Passava in mezzo a Noi, ci guardava negli occhi ad uno ad uno, ci entrava dentro, cercava di comunicare qualcosa, poi in silenzio raccolse un folgio bianco, una matita, cominciò a scrivere…
Poi disse: ” Analizzate questo e provate a spiegarlo, ma non per la prossima lezione, datemi una risposta individuale quando penserete di essere pronti, quando forse comincerete a capire”:
TEMA ESPOSTO:
Contemplare il Centro di gravità
Esso è nel Tanden
Qui è l’equilibrio del corpo
Potenziare il Centro dell’ Equilibrio significa:
Forma Perfetta
Moto Immobile
Centro Assoluto
Corpo come Raggi all’Infinito
Ebbene questa fu la mia risposta:
Il Centro di Gravità esiste se si controlla il proprio equilibrio, sfruttando negli spostamenti, la forza d’ inerzia, permettendoci non solo di ottonere una gran velocità nel movimento ma di renderci più efficaci sui colpi e stabili nelle posizioni.
Perchè tutto questo avvenga è necessario essere in grado di controllare lo spostamento del baricentro rincorrendo, se così lo si può definire, la prossima postura (fuoriequilibrio).
Il cambiamento del Cdg può essere attivo o passivo; nel primo caso siamo noi stessi che lo esercitiamo, nell’altro tutto è legato agli spostamenti dell’avversario che interagiscono con le nostre azioni.
Io ho un Cdg, tu ne hai un altro e così via, tutti noi possiamo averlo uguale o diverso e questo dipende dalle nostre variabili fisiche: altezza, peso, posizione, ecc..
Si consiglia di usare posture con gambe flesse.
Credo che quando parliamo, dobbiamo usare la parola Centro di gravità, se stiamo analizzando l’apetto tecnico-fisico, leggi della fisica e loro applicazioni, mentre sia più giusto definirlo Centro di Equilibrio nelle applicazioni di campo comune.
Oltre alle esplicitate variabili, dobbiamo rilevare che il Cdg è situato nella posizione corporea chimata Tanden per ogni individo la stessa.
E’ equivalente al Centro Energetico ed è qui dove risiede l’ Essenza di un Uomo, il vero Shin: Spirito, se riuscissimo a condensarci.
Il Tanden, che tradotto significa “zona”, è situato nel basso addome sotto l’ombellico di 4-5 cm circa.

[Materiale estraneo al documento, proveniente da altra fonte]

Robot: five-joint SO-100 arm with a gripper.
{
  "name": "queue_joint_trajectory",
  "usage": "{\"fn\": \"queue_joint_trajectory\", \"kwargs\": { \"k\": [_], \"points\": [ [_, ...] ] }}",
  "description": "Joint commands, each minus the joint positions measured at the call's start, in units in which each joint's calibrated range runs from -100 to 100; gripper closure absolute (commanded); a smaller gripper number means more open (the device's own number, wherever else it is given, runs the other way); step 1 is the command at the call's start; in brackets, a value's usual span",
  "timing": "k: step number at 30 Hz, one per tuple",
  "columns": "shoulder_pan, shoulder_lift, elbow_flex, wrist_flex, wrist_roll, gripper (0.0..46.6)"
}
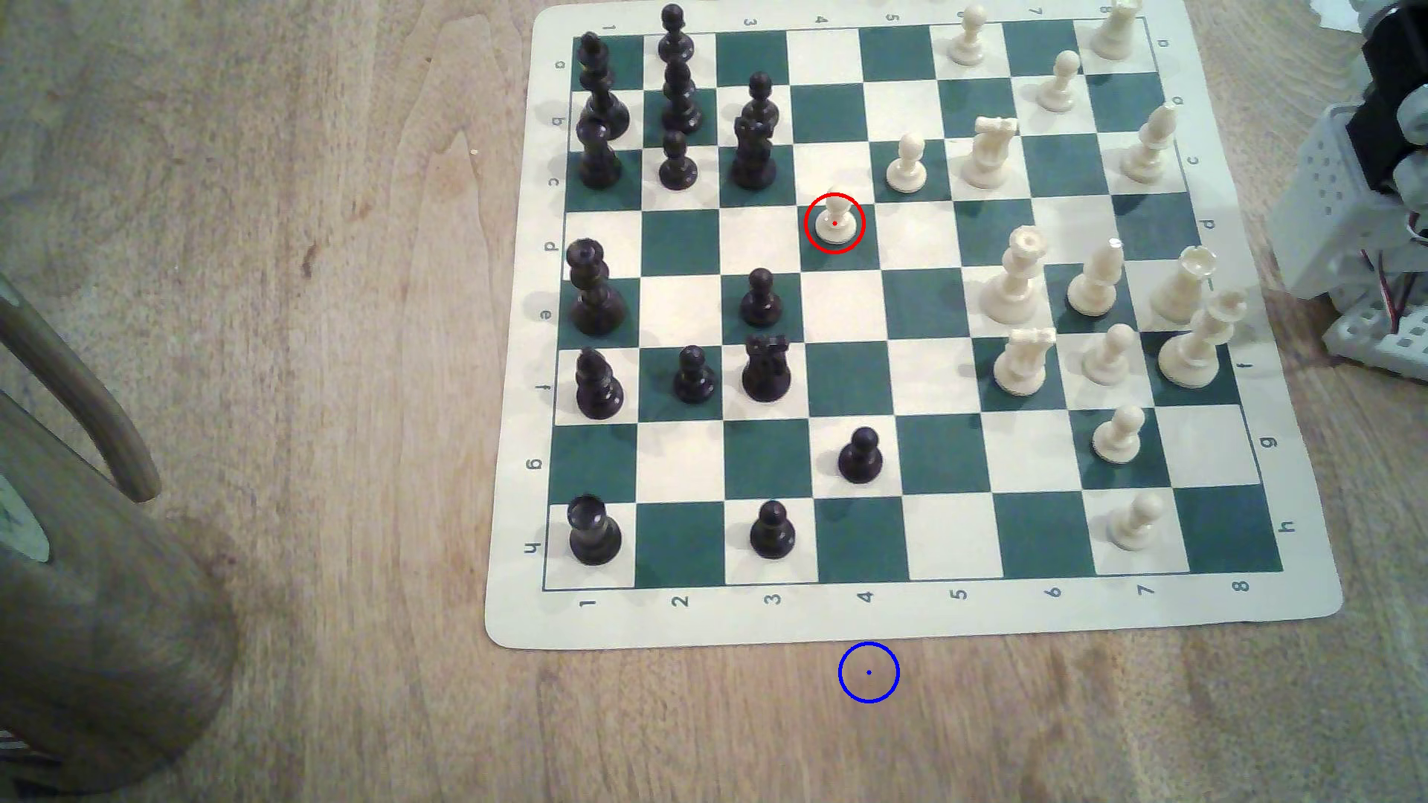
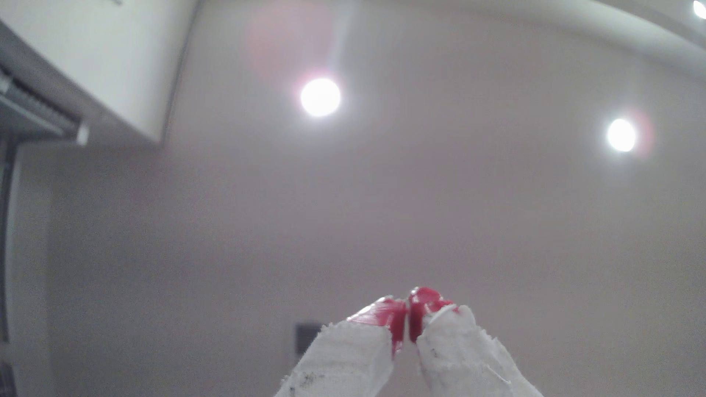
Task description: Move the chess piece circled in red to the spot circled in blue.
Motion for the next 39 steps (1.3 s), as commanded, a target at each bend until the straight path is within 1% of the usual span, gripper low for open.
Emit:
{"fn": "queue_joint_trajectory", "kwargs": {
  "k": [1,5,9,10,15,21,25,27,33,36,37,38,39],
  "points": [
    [0.9,-0.2,0.7,9.5,0.2,46.4],
    [1.1,-0.2,-1.6,15.6,0.2,46.4],
    [1.1,-0.2,-7.9,30.0,0.2,46.4],
    [1.1,-0.2,-11.2,38.5,0.2,46.4],
    [2.0,-0.2,-21.1,66.9,-0.1,46.4],
    [2.7,-0.2,-26.8,77.9,-0.1,46.4],
    [2.5,-0.2,-28.2,80.4,-0.1,46.4],
    [2.8,-0.2,-29.6,84.3,-0.1,46.4],
    [5.6,-0.2,-35.2,96.7,-0.2,46.4],
    [6.7,-0.2,-37.6,106.4,-0.4,46.4],
    [7.5,-0.1,-38.3,110.6,-1.7,44.5],
    [7.8,-0.1,-38.3,112.1,-2.1,42.3],
    [7.9,-0.1,-38.3,113.6,-2.9,39.1]
  ]
}}
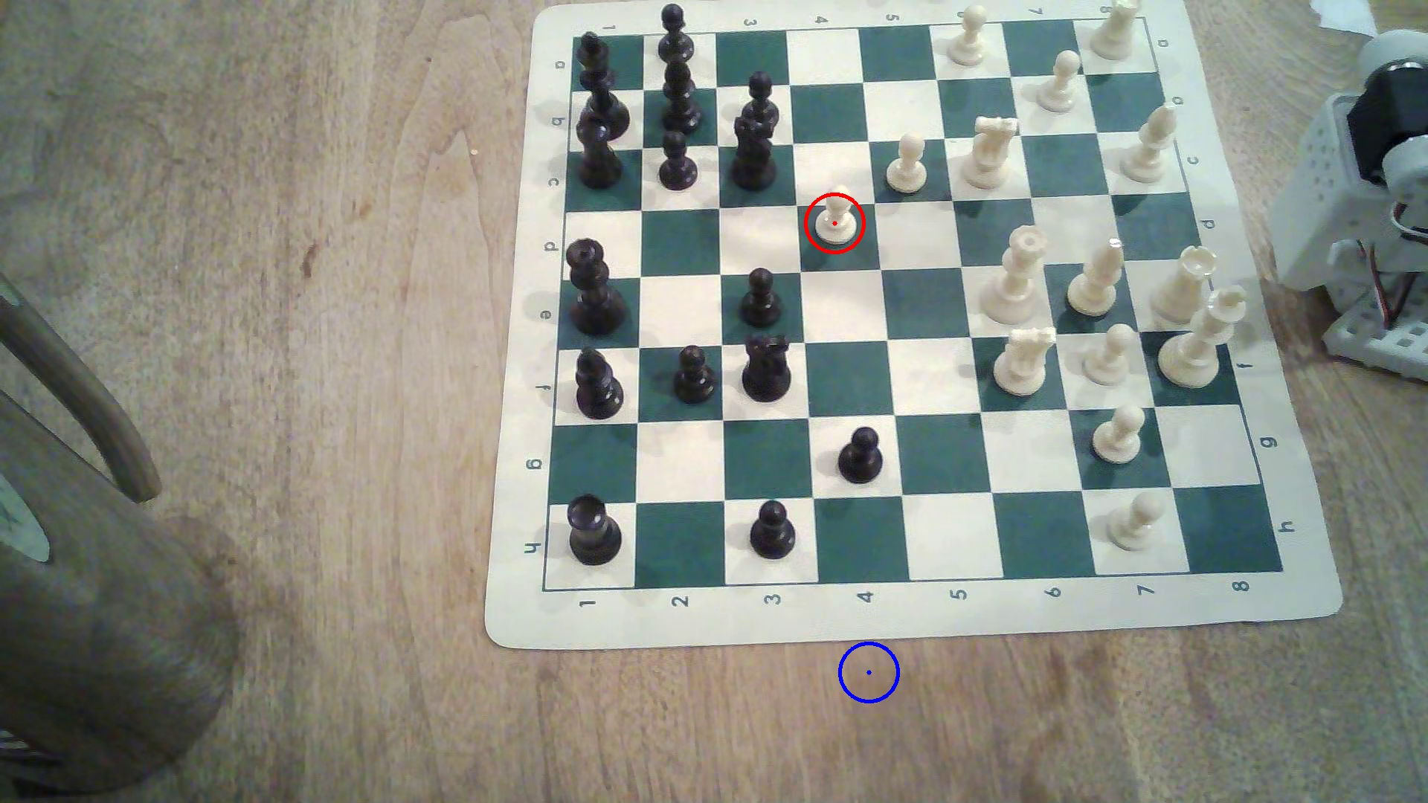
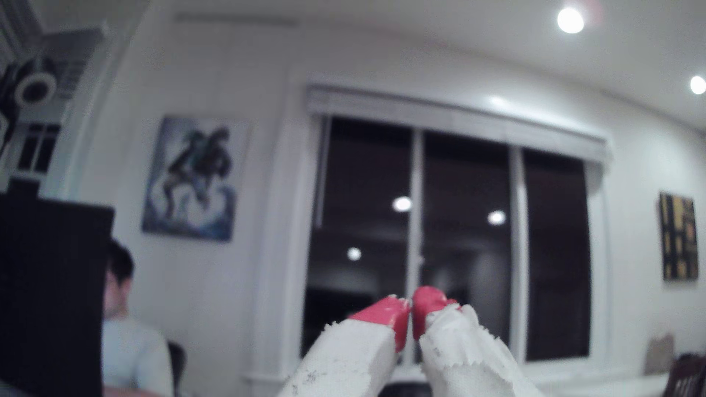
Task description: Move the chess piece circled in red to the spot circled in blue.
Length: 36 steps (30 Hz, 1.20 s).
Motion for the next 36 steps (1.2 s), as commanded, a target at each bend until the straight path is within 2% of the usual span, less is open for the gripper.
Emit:
{"fn": "queue_joint_trajectory", "kwargs": {
  "k": [1,2,6,7,10,13,18,23,25,29,36],
  "points": [
    [1.7,-0.1,-4.3,10.1,-2.4,39.1],
    [1.7,-0.1,-4.7,13.7,-2.4,46.4],
    [-0.2,2.0,-7.4,26.7,-4.1,46.4],
    [-0.2,6.5,-9.4,31.7,-5.1,46.4],
    [0.5,15.3,-12.9,35.6,-6.1,46.4],
    [0.3,29.9,-22.9,41.8,-7.8,46.4],
    [-2.6,49.0,-32.2,44.9,-9.6,46.4],
    [-0.1,66.1,-42.2,46.4,-11.0,40.4],
    [1.4,72.2,-43.9,47.0,-11.1,34.7],
    [2.8,76.9,-42.9,46.6,-11.1,28.1],
    [4.0,82.8,-42.8,46.1,-10.6,29.2]
  ]
}}
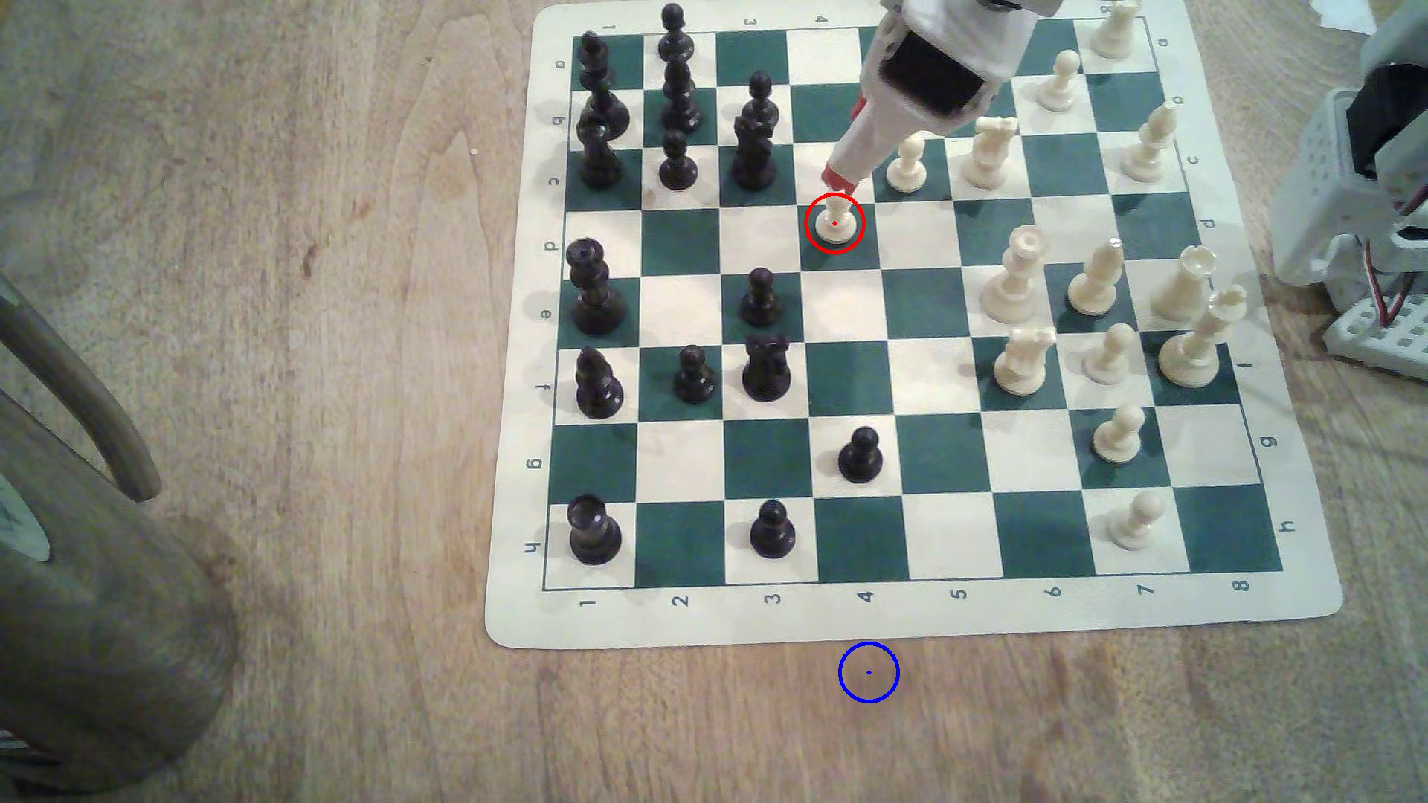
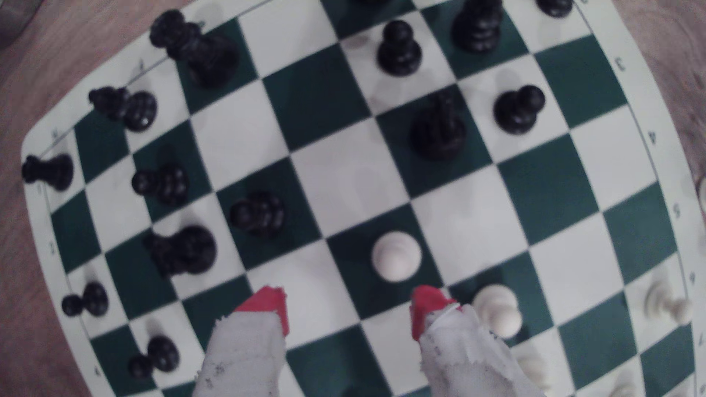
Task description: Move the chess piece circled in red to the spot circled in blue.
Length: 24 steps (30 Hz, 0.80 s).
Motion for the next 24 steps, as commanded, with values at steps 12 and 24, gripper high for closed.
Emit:
{"fn": "queue_joint_trajectory", "kwargs": {
  "k": [12,24],
  "points": [
    [1.2,10.6,-2.7,-8.3,0.1,28.8],
    [1.8,13.8,-1.8,-10.8,0.0,31.1]
  ]
}}
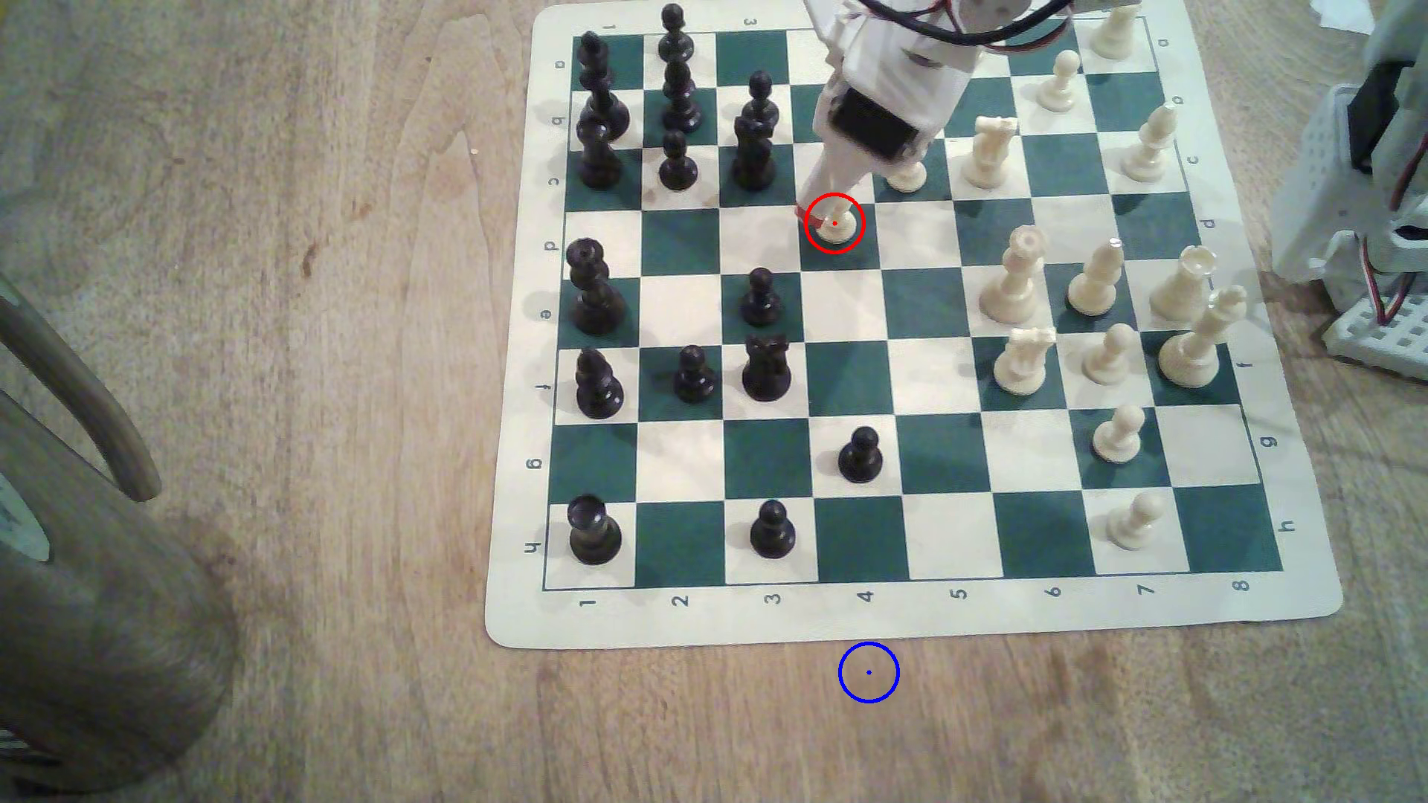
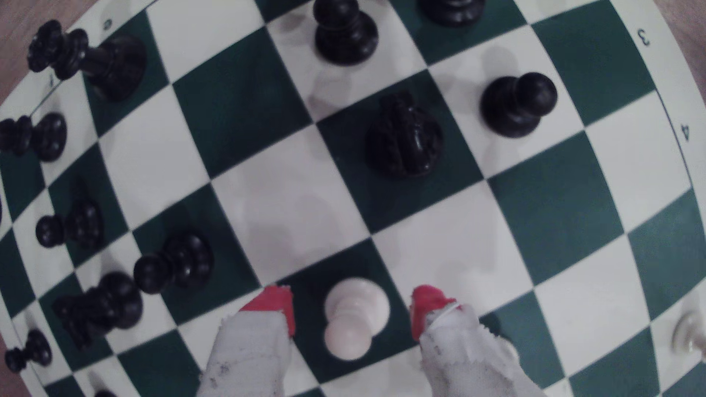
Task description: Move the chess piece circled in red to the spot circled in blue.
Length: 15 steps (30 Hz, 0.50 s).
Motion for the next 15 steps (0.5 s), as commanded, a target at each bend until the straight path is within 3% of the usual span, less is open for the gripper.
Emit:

Qui e il luogo dove dobbiamo concentrare la nostra mente e non la propria forza, al fine di unificare mente e corpo, tutto in maniera contemplativa con il rilassamento totale del corpo e con assenza di contrazione.
La contrazione esisterà la dove ci sarà un movimento-gesto, quindi in una parte di intervallo di tempo di una tecnica infinitamente piccola e finale.
Una volta contemoplato il TANDEN si condensa prima l’Universo, poi l‘Uomo, arrivando ad ottenere un Punto Unico che non sarà soltanto un Cdg ma diverrà il Centro dell’Universo.
Tutto questo perchè l’ Universo è un cerchio senza limiti: sfera infinita di raggio infinito, e ovunque ci spostiamo siamo sempre al Centro dell’Universo perchè resterà sempre infinito, non siamo in grado di stabilire quantitativamente se si accorci o si allunghi.
Considerando questa definizione il Punto Unico non diverrà mai Zero (0), ma si schiaccerà all’infinito fino a divenire tutt’uno con l’Universo.
Questa fase contemplativa crea sistematicamente un Moto Immobile: una stabilità che non può essere disturbata, ma sopratutto una condizione mentale di perfetta vigilanza dove vige soltanto la coscenza al di là dei pensieri, di Maya o meglio l’Immobilità Spirituale del Budo il Muso.
Muso: La non posizione dello stato di Sutemi o di abbandono del corpo, che trasforma la sostanza del nostro Spirito in Fudo: al di là del movimento; che in un passo successivo diviene Fu Do Chi: Saggezza Immobile, unione tra intuizione, saggezza, e azione del corpo.
Si giunge così al pricipio di unità, dove Shin (Spirito), Waza ( Tecnica), e Tai ( Corpo) divengono tutt’uno all’infinito del proprio Punto.